→ **Work request**
Transcribe all of the data verbatim, please, and leave out its pictures.

→ **Data shown**
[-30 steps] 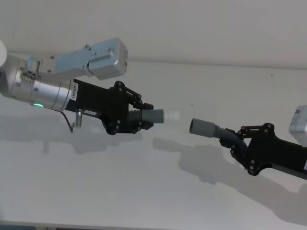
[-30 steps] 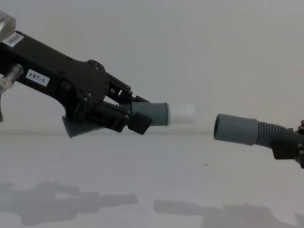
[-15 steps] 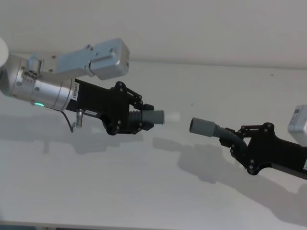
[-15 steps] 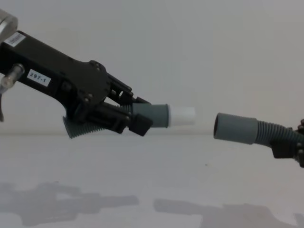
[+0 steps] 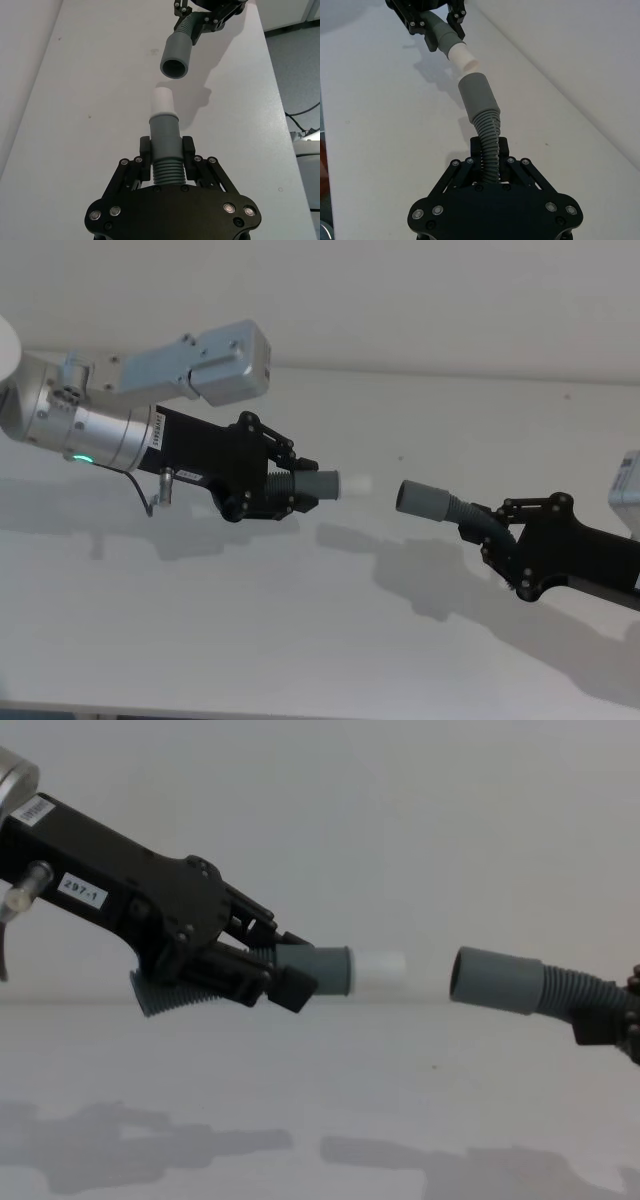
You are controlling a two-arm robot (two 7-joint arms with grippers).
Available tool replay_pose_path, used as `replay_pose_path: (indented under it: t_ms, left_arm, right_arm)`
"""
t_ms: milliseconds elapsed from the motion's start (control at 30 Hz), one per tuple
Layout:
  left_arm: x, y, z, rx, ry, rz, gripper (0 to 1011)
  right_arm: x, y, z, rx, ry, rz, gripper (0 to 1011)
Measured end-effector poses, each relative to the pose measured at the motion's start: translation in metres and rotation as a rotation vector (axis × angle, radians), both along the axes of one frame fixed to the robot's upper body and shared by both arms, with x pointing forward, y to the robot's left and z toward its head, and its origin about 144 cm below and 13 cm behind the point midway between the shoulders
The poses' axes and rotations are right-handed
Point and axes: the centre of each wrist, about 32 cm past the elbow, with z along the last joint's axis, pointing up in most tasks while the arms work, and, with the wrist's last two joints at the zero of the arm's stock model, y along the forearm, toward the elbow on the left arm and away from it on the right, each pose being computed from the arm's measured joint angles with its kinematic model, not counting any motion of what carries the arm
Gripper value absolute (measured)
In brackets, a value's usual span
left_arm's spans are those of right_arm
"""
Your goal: Use both hands to pick up one end of the pipe from the table, align the ends, and insert them.
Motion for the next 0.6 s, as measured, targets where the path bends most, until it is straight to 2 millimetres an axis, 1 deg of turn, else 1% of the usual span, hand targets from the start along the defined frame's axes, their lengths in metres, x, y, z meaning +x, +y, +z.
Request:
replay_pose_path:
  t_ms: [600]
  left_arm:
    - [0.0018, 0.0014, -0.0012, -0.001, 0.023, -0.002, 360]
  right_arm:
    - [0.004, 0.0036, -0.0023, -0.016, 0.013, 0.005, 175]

→ **Answer space**
[-30 steps] 
[-30 steps] 
[-15 steps] 
[-15 steps] 
[+0 steps] 
You are controlling a two-arm robot (two 7-joint arms with grippers).
Available tool replay_pose_path, used as `replay_pose_path: (indented under it: t_ms, left_arm, right_arm)`
"""
t_ms: milliseconds elapsed from the motion's start (control at 30 Hz), one per tuple
Layout:
  left_arm: x, y, z, rx, ry, rz, gripper (0 to 1011)
  right_arm: x, y, z, rx, ry, rz, gripper (0 to 1011)
Measured end-effector poses, each relative to the pose measured at the motion's start: translation in metres and rotation as a rotation vector (axis × angle, radians), both along the axes of one frame fixed to the robot's upper body and shared by both arms, with x pointing forward, y to the robot's left and z toward its head, and its origin about 144 cm below and 13 cm behind the point midway between the shoulders
The poses' axes and rotations are right-handed
Point and axes: the centre of each wrist, about 32 cm past the elbow, with z along the last joint's axis, pointing up in most tasks while the arms work, and, with the wrist's last two joints at the zero of the arm's stock model, y along the forearm, toward the elbow on the left arm and away from it on the right, each pose being computed from the arm's measured joint angles with its kinematic model, not counting any motion of what carries the arm
Gripper value absolute (measured)
In brackets, a value's usual span
left_arm's spans are those of right_arm
"""
Your goal: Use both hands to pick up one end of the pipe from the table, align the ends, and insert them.
Motion for the next 0.6 s, as measured, targets where the path bends most, until it is straight to 2 millimetres an axis, 1 deg of turn, else 1% of the usual span, hand targets from the start along the defined frame's axes, their lengths in metres, x, y, z meaning +x, +y, +z.
Request:
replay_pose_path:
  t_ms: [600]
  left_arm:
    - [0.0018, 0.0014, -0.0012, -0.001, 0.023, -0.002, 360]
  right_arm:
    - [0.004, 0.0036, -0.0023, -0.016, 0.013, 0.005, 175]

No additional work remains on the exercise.